Last week I attended a session at the Sydney Writer's Festival hosted by Griffith Review and listened to a panel discussion on ethical eating. The panel members – Pauline Nguyen, Tony Barrell, Rebecca Huntley and Sarah Kanowski – were all contributors to the Griffith review Food Chain edition. As with most sessions at the SWF held on a weekday, at lunchtime, the audience were predominantly female, middle aged and middle class. Not surprisingly the panel were talking to the converted and there was much nodding in agreement with what was being said. What concerned me is that simply being earnest and interested is hardly enough. What can you actually DO to make a difference?
Tony Barrell's piece on Nile perch 'How many miles?' I think nicely encapsulates the sort of problems faced by anyone serious about trying to eat ethically and responsibly. The Nile perch on sale in supermarkets in Sydney is fully imported from Uganda. Although the fish isn't native to Lake Victoria it now represents 90% of Uganda's fish exports and the livelihood for fishermen from Kenya and Tanzania. The fish has become so popular that stocks are being depleted, fish processing plants are closing and there is a moratorium on fishing.
As an individual I can choose not to buy Nile perch (I don't think I have ever knowingly eaten any) but that won't stop it being available in the supermarket. Woolworths could make the decision not to sell the stuff, surely customers would buy something else if Nile perch were not available. But what about the poor Tanzanian fisherman – who is going to find him another source on income? And isn't is all too late anyway now that the Nile perch has eaten its way through all the indigenous fish in Lake Victoria?

Too many of the issues surrounding ethical eating involve these damned if you do and damned if you don't scenarios. For example, Walmart is now the biggest seller of organic produce in the USA but giant agribusiness comes at a cost – pollution, food miles, food security, work practises – whether the product is organic or not. (See here for a report on Stonyfield Farm the manufacturers of the organic yogurt featured in Food Inc.).

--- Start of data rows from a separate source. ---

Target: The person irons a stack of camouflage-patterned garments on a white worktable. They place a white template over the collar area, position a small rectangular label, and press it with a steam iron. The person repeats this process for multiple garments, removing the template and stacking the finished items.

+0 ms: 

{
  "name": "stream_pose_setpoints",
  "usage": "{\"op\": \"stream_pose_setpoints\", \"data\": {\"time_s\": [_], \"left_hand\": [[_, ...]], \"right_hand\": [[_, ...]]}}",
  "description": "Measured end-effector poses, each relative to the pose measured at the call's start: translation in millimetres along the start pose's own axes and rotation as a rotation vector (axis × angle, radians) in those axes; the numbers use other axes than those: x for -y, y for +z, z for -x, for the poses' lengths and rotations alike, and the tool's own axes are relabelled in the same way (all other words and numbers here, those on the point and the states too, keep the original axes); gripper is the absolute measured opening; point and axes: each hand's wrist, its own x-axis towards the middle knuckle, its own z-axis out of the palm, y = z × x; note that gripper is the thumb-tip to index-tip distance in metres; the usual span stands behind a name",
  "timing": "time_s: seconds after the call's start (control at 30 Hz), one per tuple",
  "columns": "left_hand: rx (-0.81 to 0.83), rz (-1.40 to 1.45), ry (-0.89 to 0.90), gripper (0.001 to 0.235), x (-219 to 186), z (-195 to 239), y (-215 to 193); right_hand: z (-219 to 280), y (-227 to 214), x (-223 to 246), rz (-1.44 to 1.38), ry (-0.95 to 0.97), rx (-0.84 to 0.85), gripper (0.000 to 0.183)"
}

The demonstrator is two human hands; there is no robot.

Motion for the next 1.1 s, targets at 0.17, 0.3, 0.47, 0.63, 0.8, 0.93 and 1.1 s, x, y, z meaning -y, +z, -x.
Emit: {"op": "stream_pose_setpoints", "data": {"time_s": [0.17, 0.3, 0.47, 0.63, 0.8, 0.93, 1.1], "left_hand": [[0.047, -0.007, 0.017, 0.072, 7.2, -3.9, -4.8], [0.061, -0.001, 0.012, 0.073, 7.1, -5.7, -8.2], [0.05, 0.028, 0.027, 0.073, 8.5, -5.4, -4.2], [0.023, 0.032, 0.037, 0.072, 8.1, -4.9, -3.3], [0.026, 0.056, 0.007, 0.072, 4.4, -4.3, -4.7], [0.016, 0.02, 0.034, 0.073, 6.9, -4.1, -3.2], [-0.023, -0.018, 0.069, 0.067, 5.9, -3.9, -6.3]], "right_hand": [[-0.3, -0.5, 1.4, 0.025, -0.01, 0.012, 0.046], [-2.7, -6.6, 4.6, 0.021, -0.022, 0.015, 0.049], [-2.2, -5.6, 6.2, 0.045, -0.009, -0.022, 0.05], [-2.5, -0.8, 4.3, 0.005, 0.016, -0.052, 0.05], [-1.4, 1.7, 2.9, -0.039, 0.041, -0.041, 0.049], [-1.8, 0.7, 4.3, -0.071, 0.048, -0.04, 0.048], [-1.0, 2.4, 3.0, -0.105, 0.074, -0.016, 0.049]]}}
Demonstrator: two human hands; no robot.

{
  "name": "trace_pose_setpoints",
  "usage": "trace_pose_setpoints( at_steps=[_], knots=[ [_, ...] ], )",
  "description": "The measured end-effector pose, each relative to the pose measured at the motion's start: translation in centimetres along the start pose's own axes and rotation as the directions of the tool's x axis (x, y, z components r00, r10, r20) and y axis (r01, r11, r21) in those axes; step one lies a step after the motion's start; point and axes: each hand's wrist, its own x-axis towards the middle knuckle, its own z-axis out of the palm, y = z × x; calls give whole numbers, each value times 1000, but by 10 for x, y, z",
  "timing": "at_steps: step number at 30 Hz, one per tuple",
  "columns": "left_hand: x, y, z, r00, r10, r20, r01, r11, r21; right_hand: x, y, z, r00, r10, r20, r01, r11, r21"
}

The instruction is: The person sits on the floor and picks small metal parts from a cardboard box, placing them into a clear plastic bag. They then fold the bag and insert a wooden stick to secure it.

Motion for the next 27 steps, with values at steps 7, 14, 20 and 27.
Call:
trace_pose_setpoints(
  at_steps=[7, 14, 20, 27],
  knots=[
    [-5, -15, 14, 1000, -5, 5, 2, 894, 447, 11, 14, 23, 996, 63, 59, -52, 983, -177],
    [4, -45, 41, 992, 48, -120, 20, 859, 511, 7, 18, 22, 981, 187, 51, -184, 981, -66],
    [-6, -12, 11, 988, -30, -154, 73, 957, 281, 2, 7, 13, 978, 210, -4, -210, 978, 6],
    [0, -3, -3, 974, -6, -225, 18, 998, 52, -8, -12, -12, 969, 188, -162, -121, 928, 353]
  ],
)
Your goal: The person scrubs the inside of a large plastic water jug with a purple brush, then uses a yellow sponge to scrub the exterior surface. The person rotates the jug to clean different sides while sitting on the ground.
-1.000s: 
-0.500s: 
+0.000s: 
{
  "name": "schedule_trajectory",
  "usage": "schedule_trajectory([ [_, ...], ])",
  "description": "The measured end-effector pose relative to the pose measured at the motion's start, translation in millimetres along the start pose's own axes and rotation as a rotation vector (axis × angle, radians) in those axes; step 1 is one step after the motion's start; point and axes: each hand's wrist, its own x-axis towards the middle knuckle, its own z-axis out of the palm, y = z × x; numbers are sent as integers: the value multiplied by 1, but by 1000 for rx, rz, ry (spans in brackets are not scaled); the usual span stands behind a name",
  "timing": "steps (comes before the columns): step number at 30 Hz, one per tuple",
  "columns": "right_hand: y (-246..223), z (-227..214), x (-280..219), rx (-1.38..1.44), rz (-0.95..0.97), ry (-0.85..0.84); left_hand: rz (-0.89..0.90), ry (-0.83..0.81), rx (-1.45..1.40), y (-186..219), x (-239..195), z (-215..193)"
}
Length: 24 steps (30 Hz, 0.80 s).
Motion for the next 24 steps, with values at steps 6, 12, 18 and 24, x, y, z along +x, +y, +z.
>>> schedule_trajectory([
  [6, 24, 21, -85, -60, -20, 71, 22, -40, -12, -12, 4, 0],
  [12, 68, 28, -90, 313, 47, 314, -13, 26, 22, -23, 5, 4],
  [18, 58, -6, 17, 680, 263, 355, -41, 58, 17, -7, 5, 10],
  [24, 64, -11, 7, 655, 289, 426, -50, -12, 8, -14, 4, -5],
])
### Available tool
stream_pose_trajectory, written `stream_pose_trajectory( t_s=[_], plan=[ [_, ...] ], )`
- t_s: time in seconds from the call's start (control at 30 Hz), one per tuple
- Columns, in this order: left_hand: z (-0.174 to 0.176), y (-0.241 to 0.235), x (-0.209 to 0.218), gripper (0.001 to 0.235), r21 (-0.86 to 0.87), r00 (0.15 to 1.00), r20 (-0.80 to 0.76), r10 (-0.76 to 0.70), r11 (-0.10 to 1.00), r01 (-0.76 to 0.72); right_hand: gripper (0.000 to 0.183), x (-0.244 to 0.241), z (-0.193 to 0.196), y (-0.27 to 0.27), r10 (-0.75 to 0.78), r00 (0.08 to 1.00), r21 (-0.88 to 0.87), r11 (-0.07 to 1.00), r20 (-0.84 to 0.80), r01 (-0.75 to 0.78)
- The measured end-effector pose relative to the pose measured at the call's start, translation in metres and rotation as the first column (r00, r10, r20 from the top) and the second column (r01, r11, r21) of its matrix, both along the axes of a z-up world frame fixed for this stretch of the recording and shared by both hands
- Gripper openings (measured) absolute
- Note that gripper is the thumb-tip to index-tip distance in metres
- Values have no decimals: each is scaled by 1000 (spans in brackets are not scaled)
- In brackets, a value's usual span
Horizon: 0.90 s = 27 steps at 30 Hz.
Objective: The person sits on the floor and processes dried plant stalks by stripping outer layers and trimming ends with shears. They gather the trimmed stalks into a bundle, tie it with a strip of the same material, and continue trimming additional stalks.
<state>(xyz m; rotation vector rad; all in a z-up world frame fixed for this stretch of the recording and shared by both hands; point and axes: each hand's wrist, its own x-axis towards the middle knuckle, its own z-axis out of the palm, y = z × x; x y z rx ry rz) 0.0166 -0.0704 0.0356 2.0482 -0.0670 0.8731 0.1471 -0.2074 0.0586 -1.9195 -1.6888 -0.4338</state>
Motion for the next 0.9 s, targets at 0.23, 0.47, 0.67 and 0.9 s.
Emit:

At a household level eating ethically also involves a fair degree of commitment, a certain amount of confusion and can be time consuming and expensive. Just trying to get your head around the multitude of issues is daunting but there are some very good sources of information, like Barry Easterbrook's blog The Politics of the Plate , which at least keep you up to date.
 In the end though I think that all we can do is remain optimistic - if everyone took a small stand, made incremental changes in their eating and buying habits then big changes would be possible. If more people questioned the big supermarkets as to their policies and required them to justify themselves perhaps they would be forced to make some changes themselves. I was interested to discover that Woolworths do in fact have a Sustainability Strategy but I haven't seen it available in any of their stores. In the UK at least consumers do seem to think that supermarkets have a responsibilty to make it easier for consumers to shop ethically (here).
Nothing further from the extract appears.